1. Details of the disposition;
[Evidence] Each of Gap 1-1, 2, 3-1 to 9, 18-1, 2, 19-1, 2, 19-2, 1, 3, 4-1 and 2, and the purport of the whole pleadings
A. On May 2, 2003, the Plaintiff completed the registration of creation of a neighboring mortgage on three lots and the above ground hospital buildings (including new construction around April 2003; hereinafter referred to as “the instant real estate”), including the above land and hospital buildings, located in the ○○○○○○○○-7 large scale 8471m2 and three lots and three lots and three lots and three lots of land owned by Kim Chang-gun, Jeon Chang-gun, Kim Chang-gun (hereinafter referred to as “the instant real estate”).
B. However, around early 2004, the Plaintiff used the instant real estate as a leased property after receiving a successful bid in 1850 million won on June 10, 2005 and completing the registration of transfer of ownership with the completion of the compulsory auction and the voluntary auction procedure commenced by the creditors of Kim○, including the Plaintiff, and the creditors of the construction cost related to the construction of the hospital building in Kim Jong-ho occupy the hospital building with the title as the title to the hospital building and reported the lien to the executing court.

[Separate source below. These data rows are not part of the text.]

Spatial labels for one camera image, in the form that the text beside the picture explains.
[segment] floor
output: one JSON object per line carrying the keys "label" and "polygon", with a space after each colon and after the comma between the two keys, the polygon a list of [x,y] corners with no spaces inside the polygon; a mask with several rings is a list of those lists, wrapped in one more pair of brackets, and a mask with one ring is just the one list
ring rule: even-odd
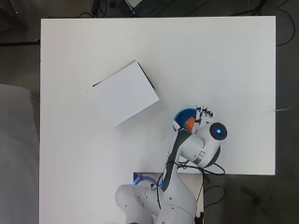
{"label": "floor", "polygon": [[[140,17],[178,17],[184,16],[200,6],[204,1],[169,1],[171,4],[159,7],[159,0],[145,0],[139,11]],[[256,6],[259,0],[210,0],[190,16],[228,16]],[[277,16],[277,42],[284,42],[292,34],[288,17],[275,10],[282,0],[270,0],[263,9],[263,15]],[[0,41],[33,41],[39,38],[40,19],[51,17],[76,17],[81,12],[91,11],[92,0],[88,1],[46,1],[30,0],[18,7],[19,15],[28,24],[26,35],[17,32],[1,32]],[[288,10],[299,24],[298,1],[290,1],[284,9]],[[109,8],[107,15],[116,15],[117,9]],[[277,108],[297,105],[299,102],[299,37],[286,46],[277,47]],[[1,48],[0,83],[23,86],[33,92],[33,102],[38,126],[39,106],[39,53],[38,46]],[[223,185],[227,194],[225,199],[205,210],[205,223],[288,223],[299,220],[299,117],[298,109],[277,112],[277,175],[226,175],[211,176],[213,185]],[[220,189],[206,193],[205,204],[213,203],[221,197]]]}

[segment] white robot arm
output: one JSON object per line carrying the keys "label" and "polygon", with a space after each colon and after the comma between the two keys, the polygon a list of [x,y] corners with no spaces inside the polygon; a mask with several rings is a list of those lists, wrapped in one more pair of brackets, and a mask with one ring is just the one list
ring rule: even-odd
{"label": "white robot arm", "polygon": [[165,166],[160,189],[122,185],[116,192],[116,203],[126,215],[126,224],[193,224],[197,204],[194,195],[178,177],[178,160],[182,156],[201,168],[212,165],[219,157],[221,142],[227,131],[212,119],[200,120],[194,132],[176,131]]}

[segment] orange object
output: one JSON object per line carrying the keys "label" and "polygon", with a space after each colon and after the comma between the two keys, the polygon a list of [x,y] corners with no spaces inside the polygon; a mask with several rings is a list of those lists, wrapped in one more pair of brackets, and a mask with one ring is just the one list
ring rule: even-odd
{"label": "orange object", "polygon": [[192,128],[194,126],[195,123],[195,118],[194,117],[190,117],[189,119],[187,119],[186,123],[185,123],[185,129],[189,130],[190,132],[192,131]]}

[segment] white table
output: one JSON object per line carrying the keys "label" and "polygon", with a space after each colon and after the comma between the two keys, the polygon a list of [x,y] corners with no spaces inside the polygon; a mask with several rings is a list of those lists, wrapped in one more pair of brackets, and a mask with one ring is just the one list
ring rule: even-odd
{"label": "white table", "polygon": [[[275,18],[43,20],[40,224],[123,223],[133,172],[164,168],[172,119],[209,105],[228,130],[229,174],[275,173]],[[92,84],[137,60],[160,101],[117,128]]]}

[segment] white box
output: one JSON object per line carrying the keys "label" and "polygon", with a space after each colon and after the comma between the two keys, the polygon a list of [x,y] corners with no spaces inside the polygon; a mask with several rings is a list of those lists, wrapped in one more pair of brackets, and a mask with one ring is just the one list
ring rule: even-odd
{"label": "white box", "polygon": [[159,101],[147,76],[136,61],[93,85],[93,102],[101,117],[117,126]]}

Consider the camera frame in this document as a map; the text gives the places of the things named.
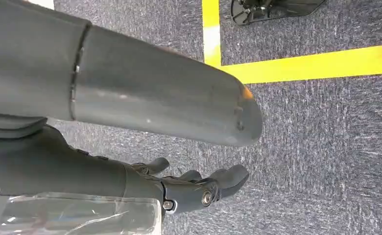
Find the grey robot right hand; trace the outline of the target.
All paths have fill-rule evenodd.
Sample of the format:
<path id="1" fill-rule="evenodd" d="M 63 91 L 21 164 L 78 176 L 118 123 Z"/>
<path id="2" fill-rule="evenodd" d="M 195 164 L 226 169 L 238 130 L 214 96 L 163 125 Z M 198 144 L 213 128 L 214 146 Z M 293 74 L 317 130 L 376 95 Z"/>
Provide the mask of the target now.
<path id="1" fill-rule="evenodd" d="M 67 144 L 48 118 L 227 146 L 255 143 L 262 113 L 214 67 L 24 0 L 0 0 L 0 195 L 153 198 L 190 212 L 236 194 L 245 167 L 158 178 L 165 158 L 126 164 Z"/>

C. On December 5, 2005, the Plaintiff agreed to sell the instant real estate between the medical corporation ○○ Medical Foundation (hereinafter “○○ Medical Foundation”) and the medical corporation ○○○○○○ Foundation (hereinafter “○○ Medical Foundation”) and entered into an agreement with the lien holders to determine the sales amount as KRW 1.7 billion and the amount of credit of the lien holders is KRW 1.5 billion, limited to the principal amount of credit of 1.5 billion, and the ○ Medical Foundation pays 1.5 billion to the lien holders through the Plaintiff, thereby having the Plaintiff resolve
D. On December 8, 2005, the Plaintiff and the ○○ Medical Foundation drafted a sales contract stating the purchase price of 1.7 billion won (10 million won in contract, part payments, 60 million won in balance) based on the terms of the above agreement, and the Plaintiff completed the registration of ownership transfer in the future of the ○○ Medical Foundation immediately after receiving 1.7 billion won in the purchase price from the ○○ Medical Foundation, and attached a special agreement stating that the right to payment shall be created to the hospital building with the right to collateral security at the time of receiving 1.5 billion won in agreement with the lien holders.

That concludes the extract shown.